#### [Stored items from a collection]
■ ■ ■ ■ ■
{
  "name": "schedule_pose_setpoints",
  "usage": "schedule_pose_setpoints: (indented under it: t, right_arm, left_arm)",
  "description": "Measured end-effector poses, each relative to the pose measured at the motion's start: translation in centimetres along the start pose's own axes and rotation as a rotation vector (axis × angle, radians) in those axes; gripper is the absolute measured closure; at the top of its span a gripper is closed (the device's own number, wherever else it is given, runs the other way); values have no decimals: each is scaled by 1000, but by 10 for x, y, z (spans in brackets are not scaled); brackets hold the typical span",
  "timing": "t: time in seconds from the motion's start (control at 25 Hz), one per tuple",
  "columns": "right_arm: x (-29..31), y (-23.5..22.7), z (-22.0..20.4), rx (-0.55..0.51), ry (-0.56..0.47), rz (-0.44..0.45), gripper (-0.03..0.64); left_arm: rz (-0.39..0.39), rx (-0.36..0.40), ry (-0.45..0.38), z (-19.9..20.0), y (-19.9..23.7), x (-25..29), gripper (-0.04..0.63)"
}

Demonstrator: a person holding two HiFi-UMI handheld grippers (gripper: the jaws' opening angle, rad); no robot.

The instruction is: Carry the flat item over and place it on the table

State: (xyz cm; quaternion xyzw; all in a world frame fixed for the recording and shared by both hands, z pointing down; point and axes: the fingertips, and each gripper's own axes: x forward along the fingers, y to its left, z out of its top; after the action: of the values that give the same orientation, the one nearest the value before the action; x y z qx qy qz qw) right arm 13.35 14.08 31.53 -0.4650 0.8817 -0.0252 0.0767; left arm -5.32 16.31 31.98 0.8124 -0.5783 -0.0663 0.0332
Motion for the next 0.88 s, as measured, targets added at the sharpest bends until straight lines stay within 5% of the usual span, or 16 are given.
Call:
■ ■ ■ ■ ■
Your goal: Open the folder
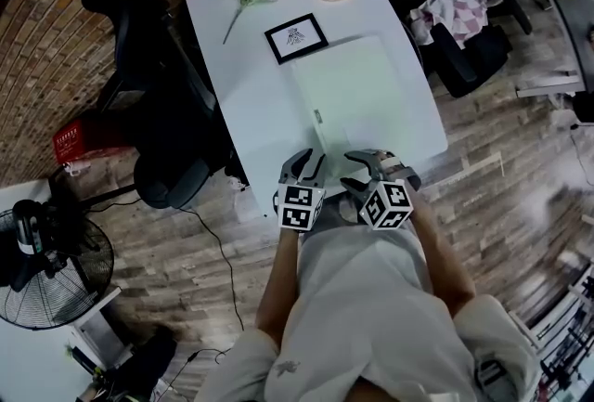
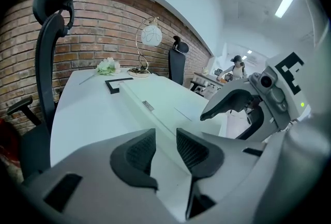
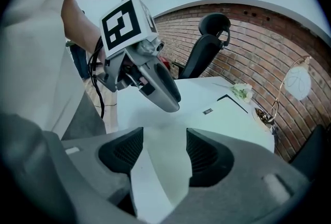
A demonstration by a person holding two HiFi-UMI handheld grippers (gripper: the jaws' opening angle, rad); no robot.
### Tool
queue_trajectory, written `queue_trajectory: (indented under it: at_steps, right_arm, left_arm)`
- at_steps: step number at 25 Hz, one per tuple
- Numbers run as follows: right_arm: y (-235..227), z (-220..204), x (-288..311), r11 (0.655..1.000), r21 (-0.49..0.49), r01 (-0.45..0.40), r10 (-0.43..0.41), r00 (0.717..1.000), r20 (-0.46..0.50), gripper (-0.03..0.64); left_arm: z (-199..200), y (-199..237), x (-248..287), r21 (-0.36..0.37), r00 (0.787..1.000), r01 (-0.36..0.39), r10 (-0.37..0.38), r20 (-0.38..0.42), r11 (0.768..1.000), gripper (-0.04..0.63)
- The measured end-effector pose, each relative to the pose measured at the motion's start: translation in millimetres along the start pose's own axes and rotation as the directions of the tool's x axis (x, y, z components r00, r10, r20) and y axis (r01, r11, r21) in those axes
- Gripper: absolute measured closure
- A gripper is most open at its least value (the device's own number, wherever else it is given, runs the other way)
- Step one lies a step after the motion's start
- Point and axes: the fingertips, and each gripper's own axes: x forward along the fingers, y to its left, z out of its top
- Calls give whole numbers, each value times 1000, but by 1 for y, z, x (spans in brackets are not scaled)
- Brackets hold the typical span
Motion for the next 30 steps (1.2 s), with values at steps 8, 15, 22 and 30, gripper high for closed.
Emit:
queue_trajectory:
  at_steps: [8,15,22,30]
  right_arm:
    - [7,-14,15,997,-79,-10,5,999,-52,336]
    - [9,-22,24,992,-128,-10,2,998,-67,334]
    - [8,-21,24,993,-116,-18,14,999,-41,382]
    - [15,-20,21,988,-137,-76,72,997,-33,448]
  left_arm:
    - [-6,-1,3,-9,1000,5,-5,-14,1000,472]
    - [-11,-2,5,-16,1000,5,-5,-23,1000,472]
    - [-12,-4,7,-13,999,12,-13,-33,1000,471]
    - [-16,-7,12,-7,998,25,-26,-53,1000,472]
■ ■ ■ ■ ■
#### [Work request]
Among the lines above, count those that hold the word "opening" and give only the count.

#### [Finished exercise]
2